▶ WHAT THE EXERCISE ASKS
Examine each line of the listing below. Copy those in which the string "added" appears.

▶ DATA SHOWN
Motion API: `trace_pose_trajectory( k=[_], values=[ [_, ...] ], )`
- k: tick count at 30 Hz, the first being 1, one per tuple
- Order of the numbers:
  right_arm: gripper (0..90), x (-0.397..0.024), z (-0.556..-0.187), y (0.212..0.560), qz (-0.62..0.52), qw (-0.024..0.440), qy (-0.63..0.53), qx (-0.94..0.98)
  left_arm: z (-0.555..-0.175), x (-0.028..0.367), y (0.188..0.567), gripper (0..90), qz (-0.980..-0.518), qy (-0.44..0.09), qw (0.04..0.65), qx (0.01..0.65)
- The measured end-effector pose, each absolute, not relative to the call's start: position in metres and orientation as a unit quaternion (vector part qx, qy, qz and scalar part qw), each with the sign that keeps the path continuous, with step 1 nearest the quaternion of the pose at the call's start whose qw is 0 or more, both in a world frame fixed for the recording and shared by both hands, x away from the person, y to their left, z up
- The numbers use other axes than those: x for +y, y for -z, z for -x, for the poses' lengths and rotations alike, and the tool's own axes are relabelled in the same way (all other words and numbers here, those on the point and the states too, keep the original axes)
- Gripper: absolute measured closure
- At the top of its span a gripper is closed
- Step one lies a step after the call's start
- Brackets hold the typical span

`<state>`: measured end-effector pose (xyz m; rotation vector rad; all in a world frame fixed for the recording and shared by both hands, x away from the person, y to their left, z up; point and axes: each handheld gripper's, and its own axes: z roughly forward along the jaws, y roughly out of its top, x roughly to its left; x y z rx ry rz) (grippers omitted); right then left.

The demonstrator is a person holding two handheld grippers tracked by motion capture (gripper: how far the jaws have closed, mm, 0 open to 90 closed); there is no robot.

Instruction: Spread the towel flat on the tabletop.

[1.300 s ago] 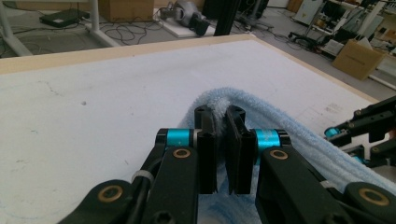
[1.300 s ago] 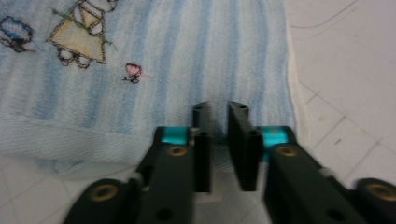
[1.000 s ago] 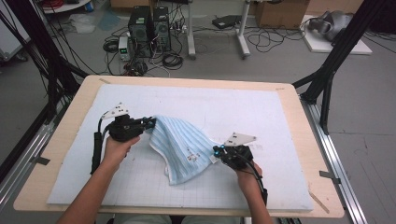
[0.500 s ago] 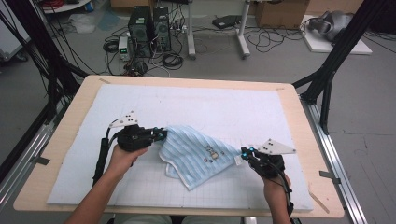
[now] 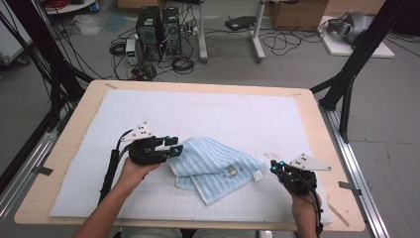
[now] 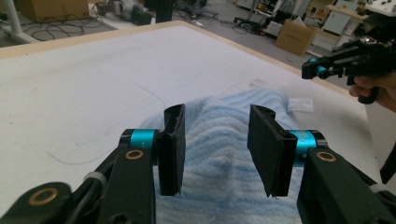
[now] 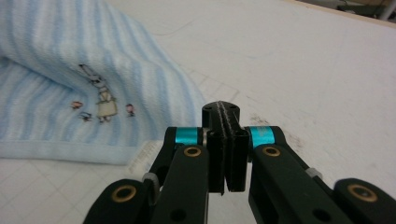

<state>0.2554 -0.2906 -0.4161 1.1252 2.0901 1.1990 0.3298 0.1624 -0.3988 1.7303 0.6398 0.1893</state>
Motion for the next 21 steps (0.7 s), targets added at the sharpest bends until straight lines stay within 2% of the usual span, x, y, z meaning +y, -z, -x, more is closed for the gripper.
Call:
trace_pose_trajectory(
  k=[2,6,10,16,19,21],
  values=[
    [69.9,-0.281,-0.258,0.415,-0.397,0.235,-0.444,0.768,-0.330,0.165,0.398,54.9,-0.744,-0.090,0.601,0.277],
    [47.2,-0.253,-0.266,0.415,-0.367,0.217,-0.469,0.774,-0.331,0.170,0.399,52.0,-0.738,-0.106,0.604,0.282],
    [32.2,-0.220,-0.272,0.416,-0.319,0.178,-0.502,0.784,-0.332,0.178,0.404,46.9,-0.731,-0.121,0.602,0.297],
    [30.9,-0.174,-0.281,0.424,-0.266,0.157,-0.476,0.824,-0.333,0.188,0.406,46.7,-0.726,-0.132,0.600,0.309],
    [44.9,-0.161,-0.284,0.428,-0.253,0.163,-0.458,0.837,-0.334,0.192,0.407,46.7,-0.724,-0.133,0.598,0.316],
    [60.5,-0.157,-0.285,0.429,-0.244,0.166,-0.452,0.842,-0.334,0.194,0.408,46.7,-0.725,-0.136,0.597,0.317]
  ],
)
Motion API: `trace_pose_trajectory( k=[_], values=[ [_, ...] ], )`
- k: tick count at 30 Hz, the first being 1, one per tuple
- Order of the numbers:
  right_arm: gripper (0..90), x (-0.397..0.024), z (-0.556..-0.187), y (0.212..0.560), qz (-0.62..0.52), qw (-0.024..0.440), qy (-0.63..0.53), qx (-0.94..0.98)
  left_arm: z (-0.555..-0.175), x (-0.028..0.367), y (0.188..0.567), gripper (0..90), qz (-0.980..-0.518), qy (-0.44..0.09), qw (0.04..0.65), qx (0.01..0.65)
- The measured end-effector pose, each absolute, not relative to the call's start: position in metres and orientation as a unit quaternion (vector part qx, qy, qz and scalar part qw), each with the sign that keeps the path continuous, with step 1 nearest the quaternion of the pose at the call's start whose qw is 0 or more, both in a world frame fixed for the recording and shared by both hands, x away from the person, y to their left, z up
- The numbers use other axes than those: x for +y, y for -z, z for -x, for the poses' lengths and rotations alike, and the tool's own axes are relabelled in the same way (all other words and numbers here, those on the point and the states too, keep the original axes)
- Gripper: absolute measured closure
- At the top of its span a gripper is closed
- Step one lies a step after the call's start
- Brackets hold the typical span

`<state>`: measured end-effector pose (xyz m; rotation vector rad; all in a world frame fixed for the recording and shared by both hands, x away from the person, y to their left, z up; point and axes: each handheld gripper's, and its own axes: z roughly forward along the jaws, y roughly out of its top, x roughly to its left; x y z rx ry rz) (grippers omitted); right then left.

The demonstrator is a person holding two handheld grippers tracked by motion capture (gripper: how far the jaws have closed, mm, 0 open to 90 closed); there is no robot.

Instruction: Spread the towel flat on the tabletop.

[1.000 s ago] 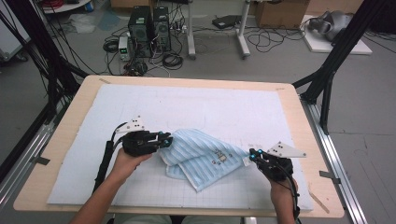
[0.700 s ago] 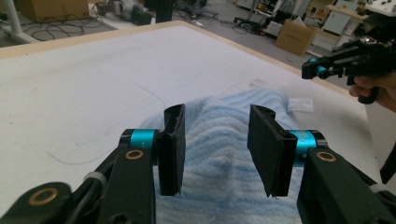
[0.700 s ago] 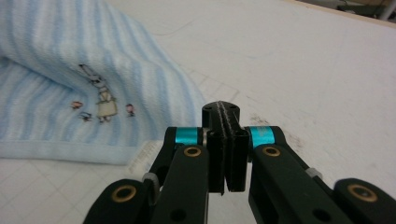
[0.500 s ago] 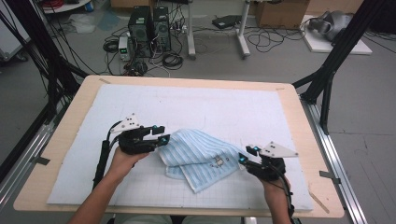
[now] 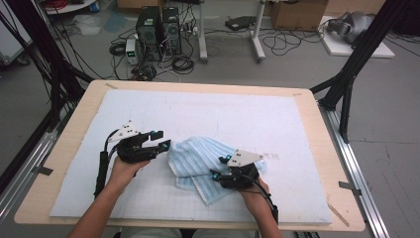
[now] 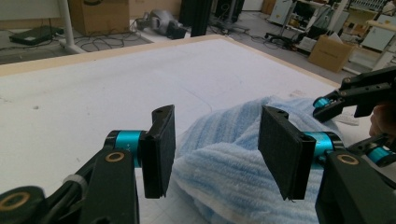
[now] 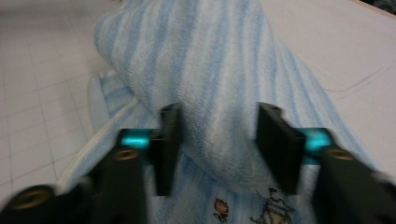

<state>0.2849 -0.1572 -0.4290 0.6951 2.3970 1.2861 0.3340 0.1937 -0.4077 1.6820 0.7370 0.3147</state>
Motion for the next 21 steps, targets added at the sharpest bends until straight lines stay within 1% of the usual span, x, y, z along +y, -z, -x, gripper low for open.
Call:
trace_pose_trajectory(
  k=[2,4,6,13,21],
  values=[
    [73.5,-0.158,-0.285,0.429,-0.239,0.169,-0.448,0.845,-0.334,0.195,0.408,46.7,-0.724,-0.135,0.596,0.319],
    [82.6,-0.163,-0.284,0.428,-0.239,0.166,-0.457,0.841,-0.335,0.197,0.408,46.7,-0.723,-0.136,0.597,0.322],
    [84.2,-0.169,-0.283,0.425,-0.242,0.165,-0.464,0.836,-0.335,0.197,0.409,46.5,-0.721,-0.136,0.597,0.324],
    [84.1,-0.199,-0.273,0.417,-0.257,0.172,-0.488,0.816,-0.335,0.194,0.410,46.4,-0.723,-0.132,0.596,0.323],
    [84.2,-0.234,-0.258,0.408,-0.281,0.194,-0.503,0.794,-0.334,0.180,0.416,45.5,-0.737,-0.103,0.589,0.315]
  ],
)
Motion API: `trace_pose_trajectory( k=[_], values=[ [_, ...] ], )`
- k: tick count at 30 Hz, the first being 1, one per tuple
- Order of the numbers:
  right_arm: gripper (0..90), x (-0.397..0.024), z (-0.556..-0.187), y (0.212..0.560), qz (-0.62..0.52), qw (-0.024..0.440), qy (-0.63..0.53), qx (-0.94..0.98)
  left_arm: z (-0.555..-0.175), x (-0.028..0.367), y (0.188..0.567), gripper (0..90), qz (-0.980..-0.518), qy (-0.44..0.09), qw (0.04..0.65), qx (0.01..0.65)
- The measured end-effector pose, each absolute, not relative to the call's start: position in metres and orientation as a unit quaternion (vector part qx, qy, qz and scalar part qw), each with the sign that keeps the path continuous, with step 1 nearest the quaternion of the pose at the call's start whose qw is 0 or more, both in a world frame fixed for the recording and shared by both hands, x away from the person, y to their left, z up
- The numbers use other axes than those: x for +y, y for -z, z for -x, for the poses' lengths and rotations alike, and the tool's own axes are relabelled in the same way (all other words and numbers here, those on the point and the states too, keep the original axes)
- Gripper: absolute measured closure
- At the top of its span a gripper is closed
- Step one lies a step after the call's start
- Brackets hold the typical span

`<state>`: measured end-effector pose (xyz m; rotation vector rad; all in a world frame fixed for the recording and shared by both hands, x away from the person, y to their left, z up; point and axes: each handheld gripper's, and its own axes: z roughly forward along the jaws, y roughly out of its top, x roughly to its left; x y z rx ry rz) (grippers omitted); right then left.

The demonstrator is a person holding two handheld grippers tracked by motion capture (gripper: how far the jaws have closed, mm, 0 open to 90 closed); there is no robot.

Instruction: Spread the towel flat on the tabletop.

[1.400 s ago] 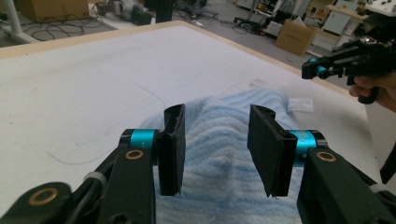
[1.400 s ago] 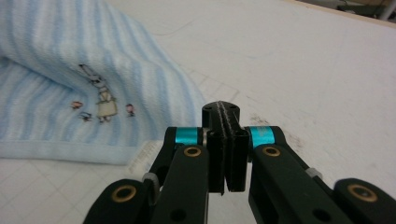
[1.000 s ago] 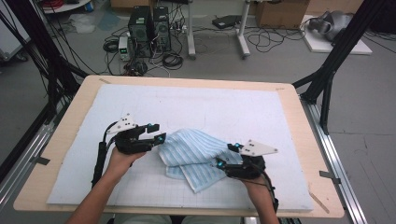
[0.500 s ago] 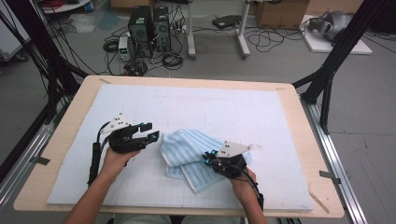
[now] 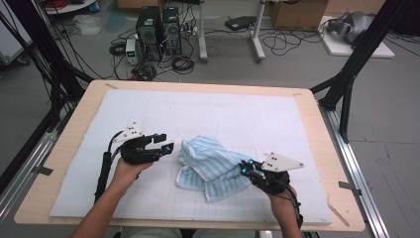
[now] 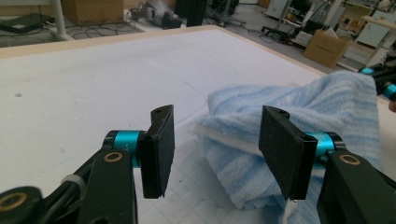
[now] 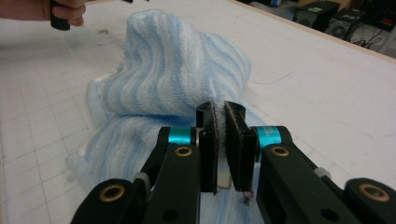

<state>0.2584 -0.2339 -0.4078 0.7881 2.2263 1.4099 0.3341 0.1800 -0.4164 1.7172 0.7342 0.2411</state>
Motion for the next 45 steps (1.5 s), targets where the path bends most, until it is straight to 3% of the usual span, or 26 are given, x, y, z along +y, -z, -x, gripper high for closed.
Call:
trace_pose_trajectory(
  k=[13,21,23,24,25,27,40,45],
  values=[
    [84.9,-0.278,-0.236,0.405,-0.318,0.219,-0.509,0.769,-0.335,0.145,0.432,32.2,-0.761,-0.035,0.570,0.309],
    [85.0,-0.285,-0.232,0.407,-0.324,0.219,-0.511,0.765,-0.335,0.111,0.446,28.9,-0.806,-0.035,0.508,0.302],
    [84.9,-0.286,-0.231,0.407,-0.324,0.219,-0.513,0.764,-0.338,0.108,0.449,43.9,-0.816,-0.032,0.492,0.303],
    [84.9,-0.286,-0.231,0.406,-0.326,0.216,-0.514,0.763,-0.340,0.107,0.450,55.2,-0.822,-0.031,0.484,0.297],
    [84.9,-0.287,-0.231,0.406,-0.324,0.218,-0.516,0.763,-0.340,0.107,0.450,72.0,-0.827,-0.040,0.478,0.292],
    [84.9,-0.287,-0.230,0.406,-0.325,0.215,-0.517,0.762,-0.342,0.109,0.448,79.5,-0.825,-0.066,0.476,0.299],
    [85.6,-0.262,-0.237,0.397,-0.288,0.200,-0.535,0.768,-0.369,0.134,0.419,81.0,-0.754,-0.238,0.537,0.294],
    [85.8,-0.244,-0.238,0.398,-0.268,0.173,-0.546,0.775,-0.374,0.144,0.420,78.5,-0.746,-0.256,0.537,0.297]
  ],
)
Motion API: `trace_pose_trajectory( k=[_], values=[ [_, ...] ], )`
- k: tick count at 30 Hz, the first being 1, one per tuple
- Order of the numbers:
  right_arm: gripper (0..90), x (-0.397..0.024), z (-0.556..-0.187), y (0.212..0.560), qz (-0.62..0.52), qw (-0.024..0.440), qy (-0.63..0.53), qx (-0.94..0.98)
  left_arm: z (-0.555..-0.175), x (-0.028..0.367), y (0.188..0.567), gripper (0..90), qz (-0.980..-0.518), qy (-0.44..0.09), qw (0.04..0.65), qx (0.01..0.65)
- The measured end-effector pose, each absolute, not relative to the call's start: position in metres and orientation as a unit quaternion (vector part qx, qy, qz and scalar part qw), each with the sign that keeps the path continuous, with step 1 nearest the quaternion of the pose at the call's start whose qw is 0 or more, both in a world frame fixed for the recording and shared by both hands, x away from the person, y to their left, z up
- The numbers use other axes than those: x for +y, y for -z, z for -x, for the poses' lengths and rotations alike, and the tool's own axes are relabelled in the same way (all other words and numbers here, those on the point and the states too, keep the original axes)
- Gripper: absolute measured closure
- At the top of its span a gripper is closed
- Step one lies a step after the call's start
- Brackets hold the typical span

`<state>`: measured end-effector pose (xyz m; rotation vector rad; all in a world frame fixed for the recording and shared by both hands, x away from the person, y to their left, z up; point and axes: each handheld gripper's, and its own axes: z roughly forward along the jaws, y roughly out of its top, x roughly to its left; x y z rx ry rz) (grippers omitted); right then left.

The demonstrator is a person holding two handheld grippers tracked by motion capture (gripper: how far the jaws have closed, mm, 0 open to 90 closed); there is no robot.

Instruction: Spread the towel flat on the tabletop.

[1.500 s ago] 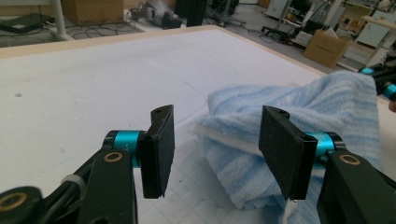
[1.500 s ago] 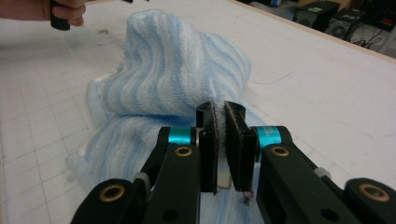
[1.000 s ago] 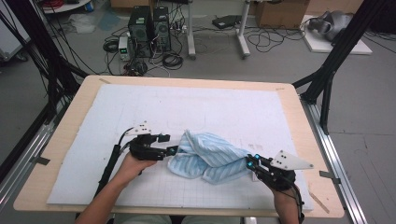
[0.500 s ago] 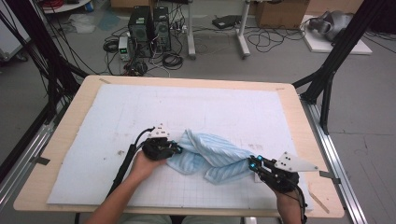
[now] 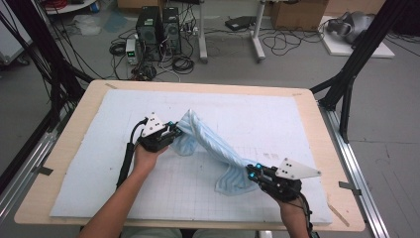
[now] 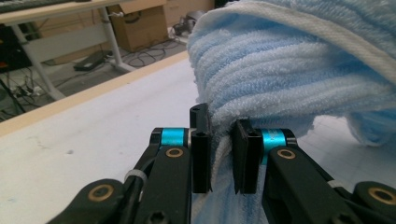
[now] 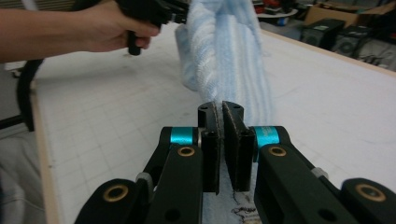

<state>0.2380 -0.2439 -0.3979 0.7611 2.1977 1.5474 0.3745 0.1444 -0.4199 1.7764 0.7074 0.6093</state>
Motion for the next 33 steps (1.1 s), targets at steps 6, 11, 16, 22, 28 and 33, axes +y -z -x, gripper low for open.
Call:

▶ RESPONSE AREA
Motion for the next 21 steps (0.7 s), targets added at the sharpest bends until straight lines stay within 2% of the usual span, x, y, z meaning +y, -z, -x, more is closed for the gripper.
Motion for the next 21 steps, targets added at the sharpest bends until straight lines stay within 1% of the usual span, x, y, z along +y, -z, -x, gripper low for open.

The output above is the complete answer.